* What you have to do
Within the data that follows, set down exactly the lines from the one containing "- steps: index" through the one containing "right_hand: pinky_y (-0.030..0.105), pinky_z", both ends included.

++++ Dataset content ++++

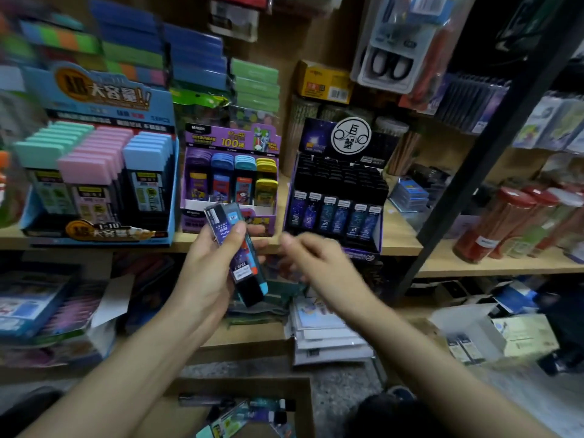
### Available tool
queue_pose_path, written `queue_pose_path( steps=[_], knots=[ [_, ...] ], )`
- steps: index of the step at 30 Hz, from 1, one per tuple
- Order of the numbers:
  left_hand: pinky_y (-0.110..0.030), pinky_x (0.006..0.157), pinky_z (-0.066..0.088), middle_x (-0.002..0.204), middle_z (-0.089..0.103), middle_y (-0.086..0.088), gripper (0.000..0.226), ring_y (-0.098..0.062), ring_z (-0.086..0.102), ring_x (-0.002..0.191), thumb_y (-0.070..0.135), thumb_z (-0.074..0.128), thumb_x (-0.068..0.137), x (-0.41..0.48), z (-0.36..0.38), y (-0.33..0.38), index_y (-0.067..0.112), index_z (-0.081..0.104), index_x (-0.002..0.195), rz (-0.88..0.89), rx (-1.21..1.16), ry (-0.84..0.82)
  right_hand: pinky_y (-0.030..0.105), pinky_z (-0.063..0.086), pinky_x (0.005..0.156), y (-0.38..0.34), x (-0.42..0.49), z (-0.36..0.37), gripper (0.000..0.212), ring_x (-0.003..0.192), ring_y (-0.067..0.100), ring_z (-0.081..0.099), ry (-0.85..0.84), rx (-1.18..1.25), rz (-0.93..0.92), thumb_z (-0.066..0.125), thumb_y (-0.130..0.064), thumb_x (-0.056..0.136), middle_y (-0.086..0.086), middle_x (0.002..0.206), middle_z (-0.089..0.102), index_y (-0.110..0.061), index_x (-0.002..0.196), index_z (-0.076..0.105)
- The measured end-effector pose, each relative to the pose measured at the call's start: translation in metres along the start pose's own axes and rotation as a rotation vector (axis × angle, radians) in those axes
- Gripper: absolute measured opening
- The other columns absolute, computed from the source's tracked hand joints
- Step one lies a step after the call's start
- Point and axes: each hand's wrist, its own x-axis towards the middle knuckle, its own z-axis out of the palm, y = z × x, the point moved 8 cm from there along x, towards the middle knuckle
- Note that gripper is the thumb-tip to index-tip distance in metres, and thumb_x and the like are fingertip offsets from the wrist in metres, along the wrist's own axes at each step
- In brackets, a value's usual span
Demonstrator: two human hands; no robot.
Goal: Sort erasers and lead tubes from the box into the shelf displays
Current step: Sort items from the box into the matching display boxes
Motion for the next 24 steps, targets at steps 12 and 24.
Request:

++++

* Expected answer
- steps: index of the step at 30 Hz, from 1, one per tuple
- Order of the numbers:
  left_hand: pinky_y (-0.110..0.030), pinky_x (0.006..0.157), pinky_z (-0.066..0.088), middle_x (-0.002..0.204), middle_z (-0.089..0.103), middle_y (-0.086..0.088), gripper (0.000..0.226), ring_y (-0.098..0.062), ring_z (-0.086..0.102), ring_x (-0.002..0.191), thumb_y (-0.070..0.135), thumb_z (-0.074..0.128), thumb_x (-0.068..0.137), x (-0.41..0.48), z (-0.36..0.38), y (-0.33..0.38), index_y (-0.067..0.112), index_z (-0.081..0.104), index_x (-0.002..0.195), rz (-0.88..0.89), rx (-1.21..1.16), ry (-0.84..0.82)
  right_hand: pinky_y (-0.030..0.105), pinky_z (-0.063..0.086), pinky_x (0.005..0.156), y (-0.38..0.34), x (-0.42..0.49), z (-0.36..0.37), gripper (0.000..0.212), ring_x (-0.003..0.192), ring_y (-0.067..0.100), ring_z (-0.081..0.099), ry (-0.85..0.84), rx (-1.18..1.25), rz (-0.93..0.92), thumb_z (-0.066..0.125), thumb_y (-0.130..0.064), thumb_x (-0.056..0.136), middle_y (-0.086..0.086), middle_x (0.002..0.206), middle_z (-0.089..0.102), index_y (-0.110..0.061), index_x (-0.002..0.196), index_z (-0.076..0.105)

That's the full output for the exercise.